Batch
在训练模型时,如果训练数据过多,无法一次性将所有数据送入计算。为了克服数据量多的问题,我们会选择将数据分成几个部分,即batch,进行训练,从而使得每个批次的数据量是可以负载的。每次送入训练的不是所有数据而是一小部分数据,另外,batch size 和batch numbers不是同一个概念。
Batch Size
所谓Batch就是每次送入网络中训练的一部分数据,而Batch Size就是每个batch中训练样本的数量。
Batch size大小的选择至关重要。
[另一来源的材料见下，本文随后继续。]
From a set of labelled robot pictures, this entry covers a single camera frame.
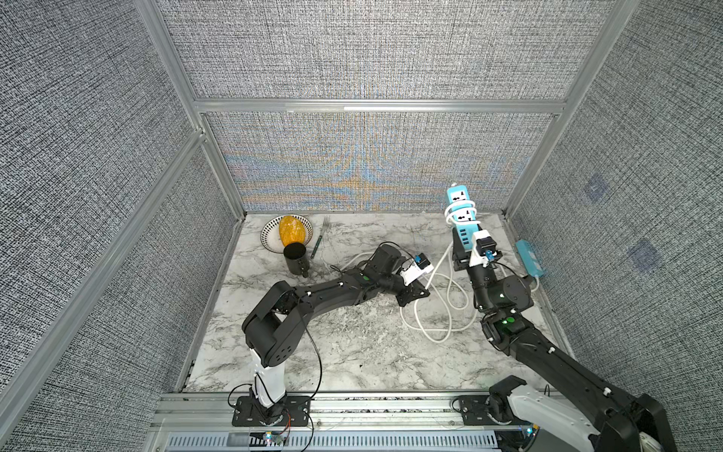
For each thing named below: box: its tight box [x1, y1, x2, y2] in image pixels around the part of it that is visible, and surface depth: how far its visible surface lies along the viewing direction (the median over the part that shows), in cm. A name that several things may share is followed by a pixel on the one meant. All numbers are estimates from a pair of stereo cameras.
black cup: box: [283, 242, 310, 278], surface depth 99 cm
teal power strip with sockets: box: [446, 184, 480, 253], surface depth 68 cm
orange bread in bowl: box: [278, 214, 306, 247], surface depth 108 cm
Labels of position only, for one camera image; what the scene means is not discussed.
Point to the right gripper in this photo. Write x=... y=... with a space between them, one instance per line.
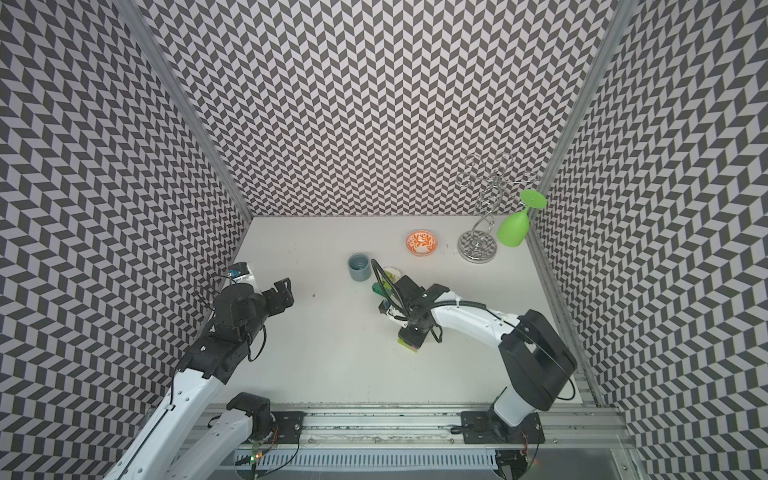
x=411 y=339

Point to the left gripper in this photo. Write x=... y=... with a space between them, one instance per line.
x=284 y=294

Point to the white long lego brick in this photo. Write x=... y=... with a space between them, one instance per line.
x=393 y=270

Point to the lime long lego brick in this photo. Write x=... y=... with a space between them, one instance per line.
x=409 y=346

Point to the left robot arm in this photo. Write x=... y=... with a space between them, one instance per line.
x=205 y=368

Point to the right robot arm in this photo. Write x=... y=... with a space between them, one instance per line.
x=538 y=363

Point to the orange patterned small bowl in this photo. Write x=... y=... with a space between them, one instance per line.
x=421 y=243

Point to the teal ceramic cup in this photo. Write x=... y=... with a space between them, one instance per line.
x=359 y=267

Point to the green plastic wine glass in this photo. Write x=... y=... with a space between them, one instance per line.
x=515 y=227

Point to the chrome glass holder stand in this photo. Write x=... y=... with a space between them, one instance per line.
x=477 y=245

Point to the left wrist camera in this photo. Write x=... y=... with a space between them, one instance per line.
x=241 y=273

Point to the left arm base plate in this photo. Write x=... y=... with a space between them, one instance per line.
x=279 y=428

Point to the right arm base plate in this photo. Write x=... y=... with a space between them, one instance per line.
x=485 y=427

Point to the aluminium front rail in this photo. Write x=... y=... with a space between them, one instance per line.
x=565 y=425

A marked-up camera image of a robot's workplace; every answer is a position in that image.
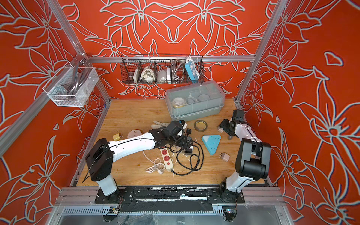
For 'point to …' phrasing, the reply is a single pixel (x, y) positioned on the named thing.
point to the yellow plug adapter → (116, 137)
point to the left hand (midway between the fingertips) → (188, 140)
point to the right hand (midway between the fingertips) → (220, 125)
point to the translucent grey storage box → (194, 101)
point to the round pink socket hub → (133, 132)
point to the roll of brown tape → (199, 130)
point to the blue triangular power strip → (211, 142)
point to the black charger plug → (188, 152)
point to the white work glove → (159, 125)
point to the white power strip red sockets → (167, 158)
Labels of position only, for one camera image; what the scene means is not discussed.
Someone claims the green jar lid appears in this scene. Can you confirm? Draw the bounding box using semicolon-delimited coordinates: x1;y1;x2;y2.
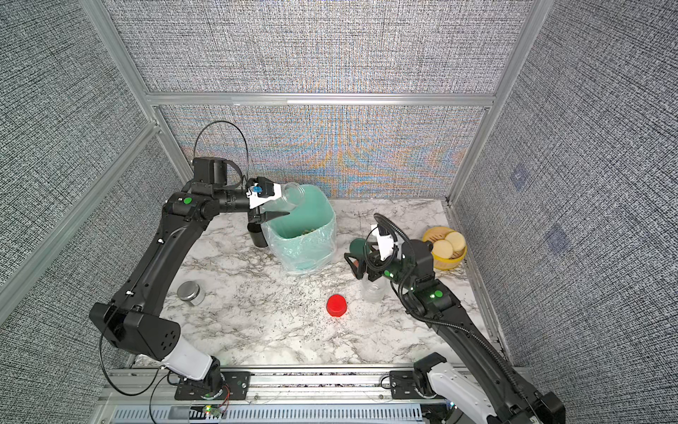
349;238;371;260

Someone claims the red lid peanut jar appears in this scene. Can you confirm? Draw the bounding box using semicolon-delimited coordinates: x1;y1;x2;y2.
270;182;305;212

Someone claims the green lid peanut jar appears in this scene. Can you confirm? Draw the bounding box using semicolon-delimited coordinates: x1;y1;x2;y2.
361;277;388;303

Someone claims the red jar lid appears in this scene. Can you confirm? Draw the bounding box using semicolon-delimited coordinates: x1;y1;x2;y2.
326;294;348;317

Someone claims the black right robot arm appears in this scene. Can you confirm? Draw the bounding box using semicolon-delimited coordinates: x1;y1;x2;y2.
344;238;566;423

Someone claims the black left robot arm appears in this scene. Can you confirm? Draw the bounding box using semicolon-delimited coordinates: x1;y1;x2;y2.
89;157;283;392

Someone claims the black mug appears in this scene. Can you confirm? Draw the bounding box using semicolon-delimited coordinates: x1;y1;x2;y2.
247;223;268;248

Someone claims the green trash bin with liner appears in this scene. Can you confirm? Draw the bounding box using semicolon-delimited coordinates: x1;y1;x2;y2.
261;185;337;275

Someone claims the yellow bamboo steamer basket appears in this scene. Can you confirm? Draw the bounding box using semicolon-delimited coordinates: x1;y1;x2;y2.
422;226;467;271

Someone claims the pale round bun, front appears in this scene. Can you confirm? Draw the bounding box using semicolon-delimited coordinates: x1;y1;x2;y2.
432;240;455;260

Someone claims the pale round bun, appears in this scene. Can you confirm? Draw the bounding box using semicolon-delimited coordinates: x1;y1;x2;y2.
445;231;466;254
432;240;455;260

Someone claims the pale round bun, rear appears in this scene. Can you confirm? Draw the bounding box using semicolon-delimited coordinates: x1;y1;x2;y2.
445;231;466;254

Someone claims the small silver lid jar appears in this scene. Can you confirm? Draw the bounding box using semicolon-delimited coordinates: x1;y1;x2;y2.
177;281;206;307

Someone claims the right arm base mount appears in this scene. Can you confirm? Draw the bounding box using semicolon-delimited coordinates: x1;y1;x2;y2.
388;370;439;400

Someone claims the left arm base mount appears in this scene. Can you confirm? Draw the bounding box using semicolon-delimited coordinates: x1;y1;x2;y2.
174;371;252;401

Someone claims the aluminium front rail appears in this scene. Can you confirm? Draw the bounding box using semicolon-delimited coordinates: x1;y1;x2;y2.
90;364;472;423

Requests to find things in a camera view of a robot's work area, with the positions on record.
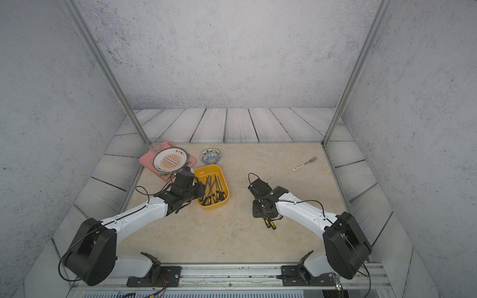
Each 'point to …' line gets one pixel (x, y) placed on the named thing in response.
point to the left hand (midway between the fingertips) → (207, 187)
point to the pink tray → (147, 158)
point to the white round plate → (169, 159)
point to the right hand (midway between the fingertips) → (260, 212)
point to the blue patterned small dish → (210, 156)
为了在内存效率和内存容量之间寻求最佳平衡,batch size应该精心设置,从而最优化网络模型的性能及速度。
Epoch
一个epoch指代所有的数据送入网络中完成一次前向计算及反向传播的过程
为什么我们需要多个epoch呢?因为在训练时,将所有数据迭代训练一次是不够的,需要反复多次才能拟合收敛。
Iterations
所谓iterations的次数就是完成一次epoch所需的batch个数。
简单来说,我们有2000个数据,若分成4个batch,那么batch size就是500,也就是每个Batch有500个样本。将所有的数据进行训练一次,完成1个epoch,需要进行4次iterations。